(Data excerpts)
┄┄┄┄┄┄┄┄┄┄

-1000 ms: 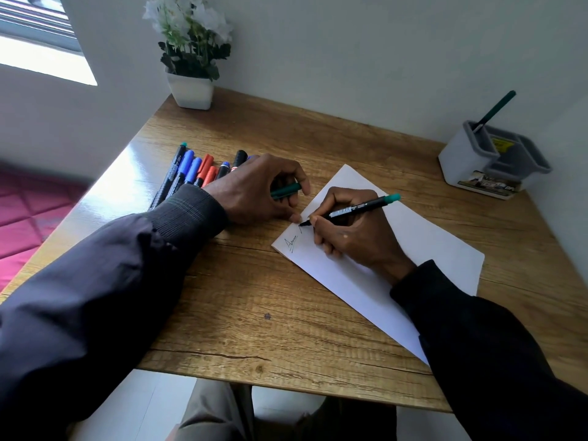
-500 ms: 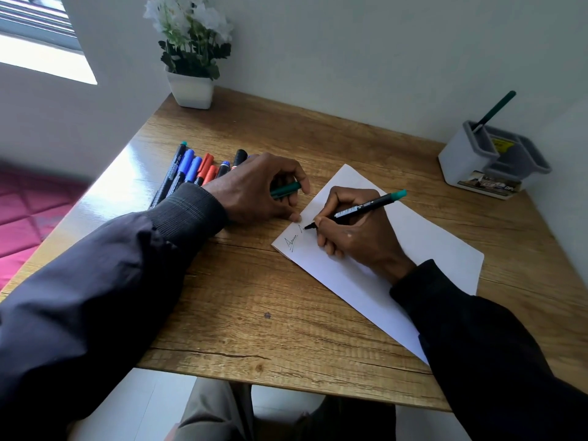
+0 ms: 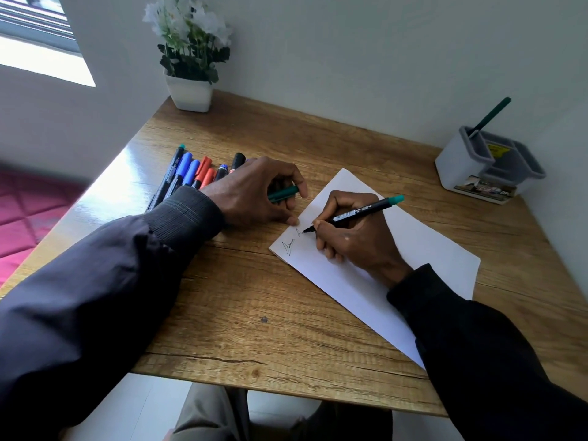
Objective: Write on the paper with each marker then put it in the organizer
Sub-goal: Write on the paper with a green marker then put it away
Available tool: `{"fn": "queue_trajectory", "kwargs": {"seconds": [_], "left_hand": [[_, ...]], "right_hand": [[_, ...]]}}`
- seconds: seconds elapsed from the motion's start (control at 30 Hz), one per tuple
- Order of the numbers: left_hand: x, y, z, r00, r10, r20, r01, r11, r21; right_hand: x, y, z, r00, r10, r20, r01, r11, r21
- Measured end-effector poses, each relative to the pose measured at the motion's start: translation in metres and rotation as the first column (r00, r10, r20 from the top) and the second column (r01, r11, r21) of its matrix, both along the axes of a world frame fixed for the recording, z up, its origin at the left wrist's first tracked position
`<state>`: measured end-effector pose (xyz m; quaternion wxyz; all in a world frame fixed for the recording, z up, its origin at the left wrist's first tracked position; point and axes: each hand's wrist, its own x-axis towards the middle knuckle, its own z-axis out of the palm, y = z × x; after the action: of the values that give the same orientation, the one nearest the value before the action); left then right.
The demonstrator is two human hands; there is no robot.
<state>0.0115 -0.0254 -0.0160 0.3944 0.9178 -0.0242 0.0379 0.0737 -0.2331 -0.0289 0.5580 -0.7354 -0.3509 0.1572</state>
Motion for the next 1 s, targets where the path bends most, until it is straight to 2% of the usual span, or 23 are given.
{"fn": "queue_trajectory", "kwargs": {"seconds": [1.0], "left_hand": [[0.0019,0.0015,-0.0028,1.0,-0.01,0.018,0.01,1.0,-0.016]], "right_hand": [[0.0033,0.0023,-0.0025,0.998,-0.063,0.013,0.063,0.998,-0.02]]}}
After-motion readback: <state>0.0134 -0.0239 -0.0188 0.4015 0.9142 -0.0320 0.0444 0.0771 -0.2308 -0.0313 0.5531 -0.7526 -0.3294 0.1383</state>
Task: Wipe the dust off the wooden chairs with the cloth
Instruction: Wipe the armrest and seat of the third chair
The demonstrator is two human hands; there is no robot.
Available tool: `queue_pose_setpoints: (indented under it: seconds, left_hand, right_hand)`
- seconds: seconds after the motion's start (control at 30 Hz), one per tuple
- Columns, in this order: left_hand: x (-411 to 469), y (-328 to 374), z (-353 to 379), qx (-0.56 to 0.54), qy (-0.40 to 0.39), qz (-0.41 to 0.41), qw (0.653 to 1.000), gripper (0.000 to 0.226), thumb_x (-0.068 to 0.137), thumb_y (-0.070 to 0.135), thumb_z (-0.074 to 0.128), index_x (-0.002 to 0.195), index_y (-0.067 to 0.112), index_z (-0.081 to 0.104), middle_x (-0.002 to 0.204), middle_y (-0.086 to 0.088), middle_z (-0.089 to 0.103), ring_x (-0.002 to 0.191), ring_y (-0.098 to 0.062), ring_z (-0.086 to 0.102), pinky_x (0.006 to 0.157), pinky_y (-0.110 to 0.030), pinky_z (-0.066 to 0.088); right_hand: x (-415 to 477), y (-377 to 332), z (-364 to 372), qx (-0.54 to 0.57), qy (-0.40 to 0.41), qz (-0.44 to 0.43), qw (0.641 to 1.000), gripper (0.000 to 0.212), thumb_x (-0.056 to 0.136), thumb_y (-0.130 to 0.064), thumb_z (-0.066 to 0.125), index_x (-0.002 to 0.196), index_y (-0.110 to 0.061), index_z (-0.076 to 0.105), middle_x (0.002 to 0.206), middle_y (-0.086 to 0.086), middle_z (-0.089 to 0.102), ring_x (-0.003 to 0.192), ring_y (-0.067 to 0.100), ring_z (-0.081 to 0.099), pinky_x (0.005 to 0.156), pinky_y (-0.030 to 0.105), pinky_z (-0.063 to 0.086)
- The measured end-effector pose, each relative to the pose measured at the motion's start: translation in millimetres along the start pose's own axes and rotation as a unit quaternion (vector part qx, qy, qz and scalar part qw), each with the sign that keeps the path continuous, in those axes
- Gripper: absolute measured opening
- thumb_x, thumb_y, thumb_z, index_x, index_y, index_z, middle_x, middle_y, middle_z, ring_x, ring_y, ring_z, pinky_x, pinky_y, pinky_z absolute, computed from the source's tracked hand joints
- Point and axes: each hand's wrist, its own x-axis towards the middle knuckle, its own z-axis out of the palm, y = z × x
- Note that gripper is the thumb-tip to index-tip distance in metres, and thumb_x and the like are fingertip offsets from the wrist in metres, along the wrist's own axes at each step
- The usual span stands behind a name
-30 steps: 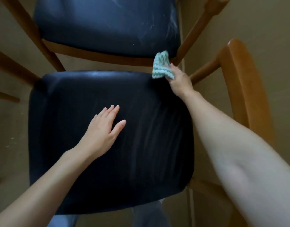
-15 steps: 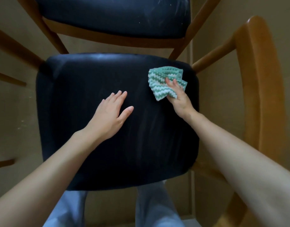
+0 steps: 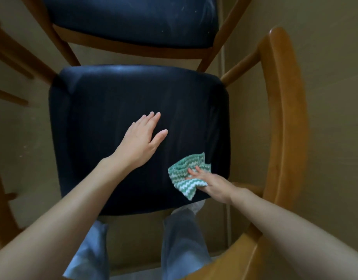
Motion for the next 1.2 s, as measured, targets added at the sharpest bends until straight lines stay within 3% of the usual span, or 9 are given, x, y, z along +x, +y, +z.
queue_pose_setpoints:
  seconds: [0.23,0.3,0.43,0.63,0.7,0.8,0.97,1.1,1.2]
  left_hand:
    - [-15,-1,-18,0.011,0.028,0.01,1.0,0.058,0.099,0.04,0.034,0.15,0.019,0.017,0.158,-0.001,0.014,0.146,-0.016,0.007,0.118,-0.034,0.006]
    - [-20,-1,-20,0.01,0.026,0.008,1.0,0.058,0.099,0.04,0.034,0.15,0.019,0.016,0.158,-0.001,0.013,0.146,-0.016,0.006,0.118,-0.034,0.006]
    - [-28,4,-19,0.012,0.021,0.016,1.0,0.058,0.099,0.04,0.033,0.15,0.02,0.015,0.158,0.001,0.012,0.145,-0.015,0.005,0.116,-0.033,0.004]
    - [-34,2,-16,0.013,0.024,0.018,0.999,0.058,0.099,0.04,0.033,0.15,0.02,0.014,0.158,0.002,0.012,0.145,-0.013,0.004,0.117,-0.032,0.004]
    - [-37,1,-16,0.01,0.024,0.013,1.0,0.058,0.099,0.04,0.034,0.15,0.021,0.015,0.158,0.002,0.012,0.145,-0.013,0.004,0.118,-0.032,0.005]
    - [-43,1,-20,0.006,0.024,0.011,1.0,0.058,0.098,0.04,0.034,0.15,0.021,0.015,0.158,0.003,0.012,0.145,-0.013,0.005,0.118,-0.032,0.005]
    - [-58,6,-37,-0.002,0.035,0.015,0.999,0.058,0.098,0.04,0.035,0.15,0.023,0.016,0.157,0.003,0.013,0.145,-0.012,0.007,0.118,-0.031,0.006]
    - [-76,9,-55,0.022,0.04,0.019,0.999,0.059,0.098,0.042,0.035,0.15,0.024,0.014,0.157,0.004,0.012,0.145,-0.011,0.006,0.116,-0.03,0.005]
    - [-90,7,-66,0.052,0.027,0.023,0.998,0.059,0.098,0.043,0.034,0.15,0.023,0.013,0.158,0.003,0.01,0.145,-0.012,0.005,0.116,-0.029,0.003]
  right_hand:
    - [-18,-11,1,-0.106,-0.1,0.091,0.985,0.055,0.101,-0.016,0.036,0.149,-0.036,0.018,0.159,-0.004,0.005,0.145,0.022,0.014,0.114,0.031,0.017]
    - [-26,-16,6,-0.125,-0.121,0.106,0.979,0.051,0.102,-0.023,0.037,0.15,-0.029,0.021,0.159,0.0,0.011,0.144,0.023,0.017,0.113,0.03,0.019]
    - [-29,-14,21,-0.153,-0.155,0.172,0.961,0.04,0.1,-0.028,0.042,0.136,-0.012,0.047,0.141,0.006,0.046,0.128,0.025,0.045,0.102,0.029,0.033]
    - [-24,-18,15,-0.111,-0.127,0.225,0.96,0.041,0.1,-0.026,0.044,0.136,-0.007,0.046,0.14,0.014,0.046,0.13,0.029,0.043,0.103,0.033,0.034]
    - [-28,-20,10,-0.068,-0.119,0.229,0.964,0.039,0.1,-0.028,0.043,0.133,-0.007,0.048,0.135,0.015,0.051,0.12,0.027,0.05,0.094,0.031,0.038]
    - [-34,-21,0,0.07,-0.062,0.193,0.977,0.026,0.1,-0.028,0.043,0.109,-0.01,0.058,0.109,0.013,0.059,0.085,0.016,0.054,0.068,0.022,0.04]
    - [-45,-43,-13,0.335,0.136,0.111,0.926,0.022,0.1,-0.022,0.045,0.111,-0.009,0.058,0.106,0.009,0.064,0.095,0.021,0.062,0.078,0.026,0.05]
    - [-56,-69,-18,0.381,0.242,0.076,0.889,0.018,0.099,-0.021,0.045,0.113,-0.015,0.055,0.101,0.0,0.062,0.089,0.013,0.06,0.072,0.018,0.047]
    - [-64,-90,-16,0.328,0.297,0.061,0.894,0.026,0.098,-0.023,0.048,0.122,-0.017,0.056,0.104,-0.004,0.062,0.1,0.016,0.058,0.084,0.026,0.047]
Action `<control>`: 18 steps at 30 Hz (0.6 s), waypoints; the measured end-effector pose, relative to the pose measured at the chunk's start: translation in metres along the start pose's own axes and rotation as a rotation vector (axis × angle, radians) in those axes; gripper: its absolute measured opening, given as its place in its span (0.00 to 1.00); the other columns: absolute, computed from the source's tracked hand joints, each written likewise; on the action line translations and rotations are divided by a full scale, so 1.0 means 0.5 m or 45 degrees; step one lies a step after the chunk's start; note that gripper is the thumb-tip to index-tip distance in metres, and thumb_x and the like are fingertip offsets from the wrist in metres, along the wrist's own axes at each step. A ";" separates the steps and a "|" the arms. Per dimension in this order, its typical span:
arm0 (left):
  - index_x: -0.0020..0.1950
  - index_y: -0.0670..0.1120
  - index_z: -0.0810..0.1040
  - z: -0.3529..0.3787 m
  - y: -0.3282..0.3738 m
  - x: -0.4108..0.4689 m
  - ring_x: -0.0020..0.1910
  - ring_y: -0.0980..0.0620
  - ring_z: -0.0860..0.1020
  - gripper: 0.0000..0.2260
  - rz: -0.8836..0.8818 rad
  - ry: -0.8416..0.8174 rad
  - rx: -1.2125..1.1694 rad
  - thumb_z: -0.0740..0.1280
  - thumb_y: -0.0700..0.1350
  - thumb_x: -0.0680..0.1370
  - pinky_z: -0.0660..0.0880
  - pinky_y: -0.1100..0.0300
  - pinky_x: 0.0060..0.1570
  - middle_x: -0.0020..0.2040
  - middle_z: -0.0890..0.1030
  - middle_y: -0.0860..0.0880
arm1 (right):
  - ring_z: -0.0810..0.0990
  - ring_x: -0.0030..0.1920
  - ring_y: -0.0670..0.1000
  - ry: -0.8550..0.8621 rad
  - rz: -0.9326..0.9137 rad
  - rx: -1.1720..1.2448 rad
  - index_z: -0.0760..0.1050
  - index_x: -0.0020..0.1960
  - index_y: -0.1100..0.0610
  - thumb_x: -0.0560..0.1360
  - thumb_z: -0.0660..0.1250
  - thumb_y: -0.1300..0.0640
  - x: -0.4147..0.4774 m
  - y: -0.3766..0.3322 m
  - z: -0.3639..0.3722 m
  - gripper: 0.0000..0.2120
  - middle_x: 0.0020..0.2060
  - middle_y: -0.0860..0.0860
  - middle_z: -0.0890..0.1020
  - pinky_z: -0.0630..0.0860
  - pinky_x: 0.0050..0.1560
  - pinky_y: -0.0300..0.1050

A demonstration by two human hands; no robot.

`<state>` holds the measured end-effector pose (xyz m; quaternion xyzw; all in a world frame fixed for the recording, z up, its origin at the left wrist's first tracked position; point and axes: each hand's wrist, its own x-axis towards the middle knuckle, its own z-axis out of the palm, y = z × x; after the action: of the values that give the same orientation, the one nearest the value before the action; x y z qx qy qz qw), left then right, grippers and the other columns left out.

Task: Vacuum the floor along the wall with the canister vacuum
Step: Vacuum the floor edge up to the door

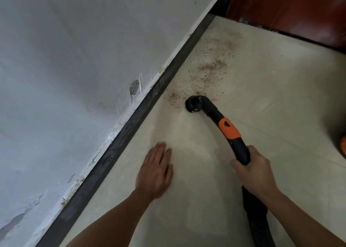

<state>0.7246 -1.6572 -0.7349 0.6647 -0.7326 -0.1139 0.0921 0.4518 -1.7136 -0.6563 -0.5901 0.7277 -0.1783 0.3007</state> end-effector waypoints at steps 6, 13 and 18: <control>0.73 0.42 0.69 -0.001 0.003 0.002 0.74 0.43 0.63 0.23 0.005 0.030 0.021 0.53 0.51 0.81 0.50 0.53 0.74 0.74 0.67 0.40 | 0.77 0.27 0.49 -0.052 -0.024 -0.046 0.69 0.40 0.49 0.69 0.73 0.58 0.014 0.001 0.006 0.12 0.28 0.51 0.77 0.66 0.25 0.41; 0.72 0.42 0.70 0.003 -0.002 0.002 0.74 0.43 0.63 0.23 0.014 0.056 0.035 0.55 0.51 0.80 0.55 0.52 0.75 0.74 0.67 0.40 | 0.78 0.32 0.56 -0.084 -0.095 0.029 0.72 0.47 0.57 0.70 0.72 0.57 0.142 -0.117 0.063 0.10 0.33 0.55 0.78 0.68 0.28 0.40; 0.71 0.42 0.71 0.005 -0.003 0.002 0.74 0.43 0.64 0.22 0.025 0.064 0.010 0.56 0.50 0.80 0.58 0.49 0.74 0.73 0.68 0.40 | 0.80 0.34 0.59 -0.184 -0.125 0.014 0.72 0.49 0.57 0.71 0.72 0.56 0.150 -0.141 0.073 0.11 0.36 0.57 0.79 0.75 0.33 0.45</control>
<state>0.7253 -1.6581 -0.7379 0.6605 -0.7370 -0.0932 0.1089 0.5192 -1.7993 -0.6574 -0.6348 0.6733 -0.1538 0.3465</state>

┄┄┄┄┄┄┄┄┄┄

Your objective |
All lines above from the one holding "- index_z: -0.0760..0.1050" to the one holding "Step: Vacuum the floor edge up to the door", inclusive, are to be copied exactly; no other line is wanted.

Your solution |
  - index_z: -0.0760..0.1050
  - index_x: -0.0020..0.1960
  - index_y: -0.1100..0.0610
  - thumb_x: -0.0560..0.1360
  - thumb_z: -0.0660..0.1250
  - thumb_y: -0.1300..0.0640
  - x: -0.4147..0.4774 m
  - y: -0.3766..0.3322 m
  - z: -0.3639..0.3722 m
  - gripper: 0.0000..0.2120
  - middle_x: 0.0020..0.2060
  - middle_y: -0.0860..0.0860
  - middle_z: -0.0890..0.1020
  - pinky_z: -0.0630..0.0860
  - pinky_x: 0.0050..0.1560
  - pinky_y: -0.0300..0.1050

A demonstration by two human hands; no robot.

`<state>` holds the measured end-effector pose (xyz m; quaternion xyzw; all in a world frame fixed for the recording, z up, its origin at the left wrist's first tracked position; point and axes: each hand's wrist, its own x-axis towards the middle knuckle, its own z-axis out of the palm, y = z × x; after the action: of the values that give the same orientation, the one nearest the value before the action; x y z qx qy qz qw), left then right, grippers and the other columns left out.

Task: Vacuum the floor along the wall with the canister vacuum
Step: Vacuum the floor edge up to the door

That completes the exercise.